### DATASET CONTENT ###

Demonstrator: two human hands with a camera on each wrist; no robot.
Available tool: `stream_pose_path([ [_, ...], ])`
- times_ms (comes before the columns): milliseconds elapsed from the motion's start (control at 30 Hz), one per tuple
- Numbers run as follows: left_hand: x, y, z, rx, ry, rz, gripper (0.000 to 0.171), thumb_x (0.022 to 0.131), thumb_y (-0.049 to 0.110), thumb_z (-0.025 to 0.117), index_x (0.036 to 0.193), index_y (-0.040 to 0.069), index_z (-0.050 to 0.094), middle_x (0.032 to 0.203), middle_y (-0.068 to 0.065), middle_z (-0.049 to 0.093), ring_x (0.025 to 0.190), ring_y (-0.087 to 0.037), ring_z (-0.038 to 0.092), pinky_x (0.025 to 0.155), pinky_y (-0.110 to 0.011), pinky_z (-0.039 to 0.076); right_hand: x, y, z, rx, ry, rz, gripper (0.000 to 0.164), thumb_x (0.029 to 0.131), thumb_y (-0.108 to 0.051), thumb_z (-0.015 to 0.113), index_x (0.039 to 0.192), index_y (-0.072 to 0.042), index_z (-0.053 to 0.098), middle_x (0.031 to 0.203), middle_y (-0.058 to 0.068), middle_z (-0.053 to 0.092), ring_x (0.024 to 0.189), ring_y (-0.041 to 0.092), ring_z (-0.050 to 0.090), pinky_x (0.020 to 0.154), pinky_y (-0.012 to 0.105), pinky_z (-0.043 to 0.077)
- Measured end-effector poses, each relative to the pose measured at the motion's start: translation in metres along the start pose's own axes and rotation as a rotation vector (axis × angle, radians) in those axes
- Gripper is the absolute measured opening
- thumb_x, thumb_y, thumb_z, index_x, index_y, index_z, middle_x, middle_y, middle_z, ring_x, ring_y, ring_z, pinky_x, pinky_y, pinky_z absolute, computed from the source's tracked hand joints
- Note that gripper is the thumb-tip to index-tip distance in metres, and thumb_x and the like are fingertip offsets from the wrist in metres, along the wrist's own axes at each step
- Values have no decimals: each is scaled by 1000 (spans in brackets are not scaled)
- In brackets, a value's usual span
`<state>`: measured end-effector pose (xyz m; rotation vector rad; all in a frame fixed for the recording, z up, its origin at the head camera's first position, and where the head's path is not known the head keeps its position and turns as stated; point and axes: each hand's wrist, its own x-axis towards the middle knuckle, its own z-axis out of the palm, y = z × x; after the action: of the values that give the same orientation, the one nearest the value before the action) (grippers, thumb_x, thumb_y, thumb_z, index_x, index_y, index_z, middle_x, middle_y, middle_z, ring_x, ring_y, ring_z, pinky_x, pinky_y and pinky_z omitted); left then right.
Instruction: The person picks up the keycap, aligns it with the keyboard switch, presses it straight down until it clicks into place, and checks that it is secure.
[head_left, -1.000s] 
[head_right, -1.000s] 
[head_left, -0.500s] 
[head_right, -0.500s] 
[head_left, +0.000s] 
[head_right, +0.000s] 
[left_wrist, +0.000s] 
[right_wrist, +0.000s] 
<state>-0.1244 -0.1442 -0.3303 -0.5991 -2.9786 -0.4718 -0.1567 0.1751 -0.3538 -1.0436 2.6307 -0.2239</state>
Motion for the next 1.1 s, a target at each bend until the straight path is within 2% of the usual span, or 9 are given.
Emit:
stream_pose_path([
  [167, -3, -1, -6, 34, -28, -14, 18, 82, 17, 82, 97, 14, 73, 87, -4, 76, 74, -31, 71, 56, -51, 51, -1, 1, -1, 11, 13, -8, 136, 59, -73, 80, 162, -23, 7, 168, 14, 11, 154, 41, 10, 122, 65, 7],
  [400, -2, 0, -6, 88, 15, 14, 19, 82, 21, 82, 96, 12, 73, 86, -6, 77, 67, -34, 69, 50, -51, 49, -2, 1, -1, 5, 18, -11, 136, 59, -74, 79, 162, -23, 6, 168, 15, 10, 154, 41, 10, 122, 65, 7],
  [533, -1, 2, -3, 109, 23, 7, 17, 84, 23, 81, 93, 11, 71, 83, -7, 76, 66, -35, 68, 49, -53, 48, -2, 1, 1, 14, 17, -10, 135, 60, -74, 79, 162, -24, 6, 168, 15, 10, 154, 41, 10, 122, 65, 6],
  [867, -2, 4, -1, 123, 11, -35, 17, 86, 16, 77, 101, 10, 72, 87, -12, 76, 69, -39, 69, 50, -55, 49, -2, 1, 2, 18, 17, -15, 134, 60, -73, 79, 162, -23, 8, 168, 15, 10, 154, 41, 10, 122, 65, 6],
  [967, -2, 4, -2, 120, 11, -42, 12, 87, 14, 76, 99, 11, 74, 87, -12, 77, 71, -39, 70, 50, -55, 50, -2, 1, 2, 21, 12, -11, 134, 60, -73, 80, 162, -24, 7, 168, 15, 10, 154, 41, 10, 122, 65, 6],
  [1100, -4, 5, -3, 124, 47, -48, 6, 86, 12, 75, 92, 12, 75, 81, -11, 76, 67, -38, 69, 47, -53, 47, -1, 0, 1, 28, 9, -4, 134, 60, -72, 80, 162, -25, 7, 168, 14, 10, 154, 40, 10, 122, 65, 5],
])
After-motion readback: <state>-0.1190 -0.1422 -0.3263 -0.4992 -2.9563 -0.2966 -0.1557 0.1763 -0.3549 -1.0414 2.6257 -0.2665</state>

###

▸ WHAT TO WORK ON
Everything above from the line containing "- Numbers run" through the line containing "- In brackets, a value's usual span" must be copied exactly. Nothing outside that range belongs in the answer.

▸ PROBLEM SOLUTION
- Numbers run as follows: left_hand: x, y, z, rx, ry, rz, gripper (0.000 to 0.171), thumb_x (0.022 to 0.131), thumb_y (-0.049 to 0.110), thumb_z (-0.025 to 0.117), index_x (0.036 to 0.193), index_y (-0.040 to 0.069), index_z (-0.050 to 0.094), middle_x (0.032 to 0.203), middle_y (-0.068 to 0.065), middle_z (-0.049 to 0.093), ring_x (0.025 to 0.190), ring_y (-0.087 to 0.037), ring_z (-0.038 to 0.092), pinky_x (0.025 to 0.155), pinky_y (-0.110 to 0.011), pinky_z (-0.039 to 0.076); right_hand: x, y, z, rx, ry, rz, gripper (0.000 to 0.164), thumb_x (0.029 to 0.131), thumb_y (-0.108 to 0.051), thumb_z (-0.015 to 0.113), index_x (0.039 to 0.192), index_y (-0.072 to 0.042), index_z (-0.053 to 0.098), middle_x (0.031 to 0.203), middle_y (-0.058 to 0.068), middle_z (-0.053 to 0.092), ring_x (0.024 to 0.189), ring_y (-0.041 to 0.092), ring_z (-0.050 to 0.090), pinky_x (0.020 to 0.154), pinky_y (-0.012 to 0.105), pinky_z (-0.043 to 0.077)
- Measured end-effector poses, each relative to the pose measured at the motion's start: translation in metres along the start pose's own axes and rotation as a rotation vector (axis × angle, radians) in those axes
- Gripper is the absolute measured opening
- thumb_x, thumb_y, thumb_z, index_x, index_y, index_z, middle_x, middle_y, middle_z, ring_x, ring_y, ring_z, pinky_x, pinky_y, pinky_z absolute, computed from the source's tracked hand joints
- Note that gripper is the thumb-tip to index-tip distance in metres, and thumb_x and the like are fingertip offsets from the wrist in metres, along the wrist's own axes at each step
- Values have no decimals: each is scaled by 1000 (spans in brackets are not scaled)
- In brackets, a value's usual span

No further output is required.